From: Ken Hagan (k.hagan_at_[hidden])
Date: 2000-09-27 09:13:14
Gary Powell wrote:
> Remember the optimization motto:
> Get it working,
> Get it right,
> Make it small,
> Make it fast.
> And Test Test Test! (Profile before and after changing.) I keep
> having to relearn this. I put in an unrolled duff's device and it
> made the loop 8x slower because the code no longer fit in the on
> the cache.
I keep learning this too. For the current generation of hardware, it
seems to me that memory access patterns and cache sizes are the only
game in town. Actual CPU instructions are unimportant, since they
nearly all run in a single cycle.
I recently coded a real-time (video field rate) image processing
loop. There were a handful of floating point operations to perform
per pixel, but the actual instructions didn't really matter. What
speeded the loop up (by a factor of 2 or 3) was inserting redundant
memory reads. These pre-filled the cache, and did so with a localised
pattern of access which allowed the motherboard RAM to work in burst
mode. The naively coded loop had a more random access pattern and I
was paying the 5 clock maximum latency for each one.

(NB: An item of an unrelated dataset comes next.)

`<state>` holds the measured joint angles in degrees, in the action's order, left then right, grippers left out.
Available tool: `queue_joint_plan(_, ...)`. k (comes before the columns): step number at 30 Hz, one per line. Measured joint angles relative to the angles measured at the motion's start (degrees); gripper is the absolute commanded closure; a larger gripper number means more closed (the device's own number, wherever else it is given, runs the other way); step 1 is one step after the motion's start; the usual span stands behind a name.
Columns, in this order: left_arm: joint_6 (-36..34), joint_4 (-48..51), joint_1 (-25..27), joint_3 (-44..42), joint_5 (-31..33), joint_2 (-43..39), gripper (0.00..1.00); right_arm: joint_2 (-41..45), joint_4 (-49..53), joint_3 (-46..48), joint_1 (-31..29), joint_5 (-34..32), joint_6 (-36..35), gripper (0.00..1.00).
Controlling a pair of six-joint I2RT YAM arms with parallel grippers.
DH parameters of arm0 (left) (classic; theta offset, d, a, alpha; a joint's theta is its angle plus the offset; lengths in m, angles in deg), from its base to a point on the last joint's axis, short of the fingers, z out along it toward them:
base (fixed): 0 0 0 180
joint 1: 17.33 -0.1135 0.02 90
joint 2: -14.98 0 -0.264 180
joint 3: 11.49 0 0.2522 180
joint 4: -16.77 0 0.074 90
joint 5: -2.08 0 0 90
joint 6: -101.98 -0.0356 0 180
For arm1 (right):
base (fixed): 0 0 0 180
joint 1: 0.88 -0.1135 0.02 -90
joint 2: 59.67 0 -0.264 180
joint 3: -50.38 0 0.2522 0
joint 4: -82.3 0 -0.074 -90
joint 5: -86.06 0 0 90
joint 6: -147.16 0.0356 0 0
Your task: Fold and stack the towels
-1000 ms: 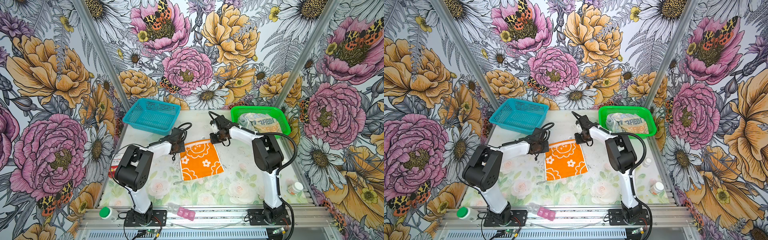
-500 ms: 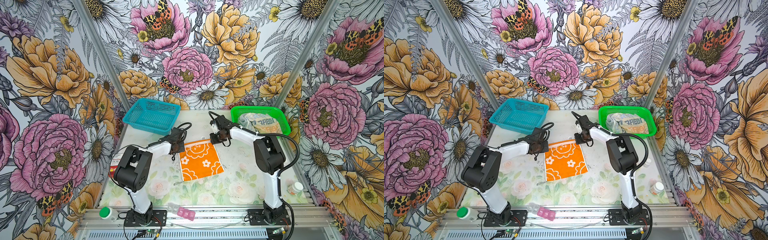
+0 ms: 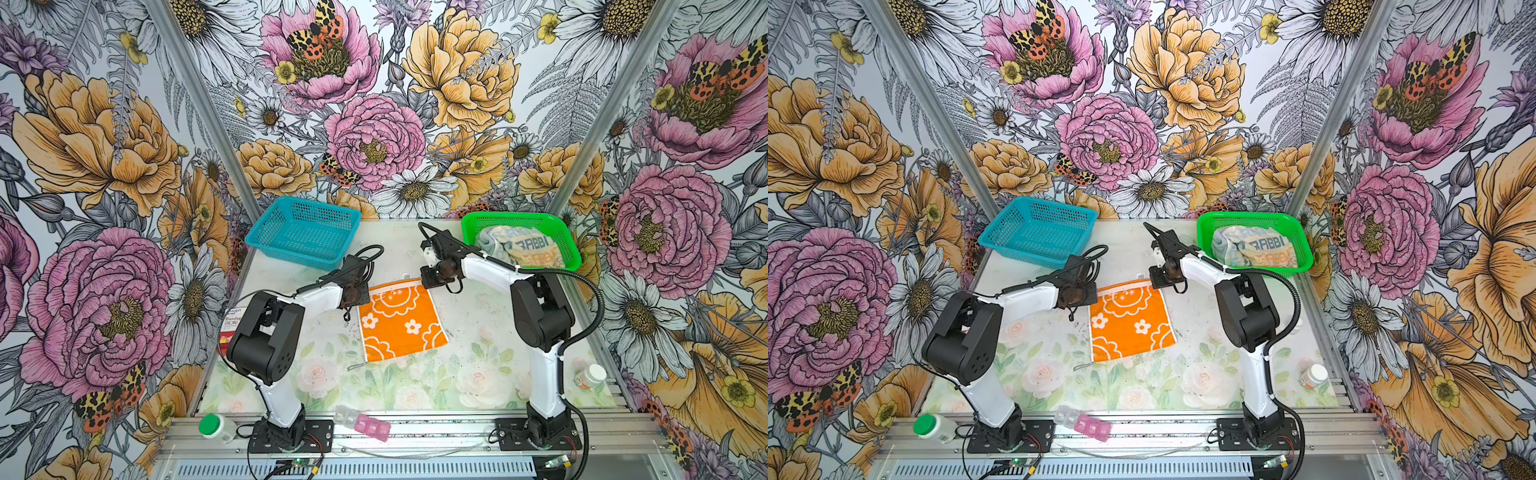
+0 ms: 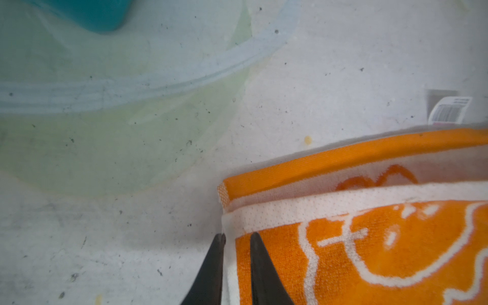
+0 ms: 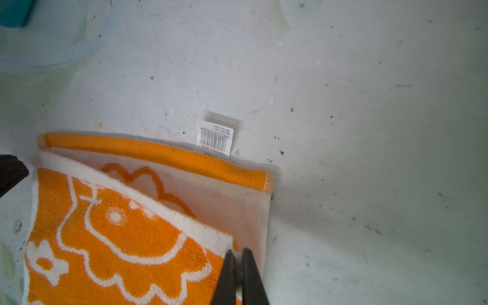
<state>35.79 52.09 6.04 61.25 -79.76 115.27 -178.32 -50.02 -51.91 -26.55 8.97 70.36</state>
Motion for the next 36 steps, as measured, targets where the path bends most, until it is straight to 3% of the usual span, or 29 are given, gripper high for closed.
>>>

I would expect any decent compiler to remove these reads when in
optimising mode, thereby slowing the code down hugely! C++ just
doesn't give me the low level control that I need for this game. I'm
using assembly language for these routines, so I suppose my
optimisation motto is
"If you can't be bothered to write it in assembly language,
it obviously isn't important to you, so don't optimise!"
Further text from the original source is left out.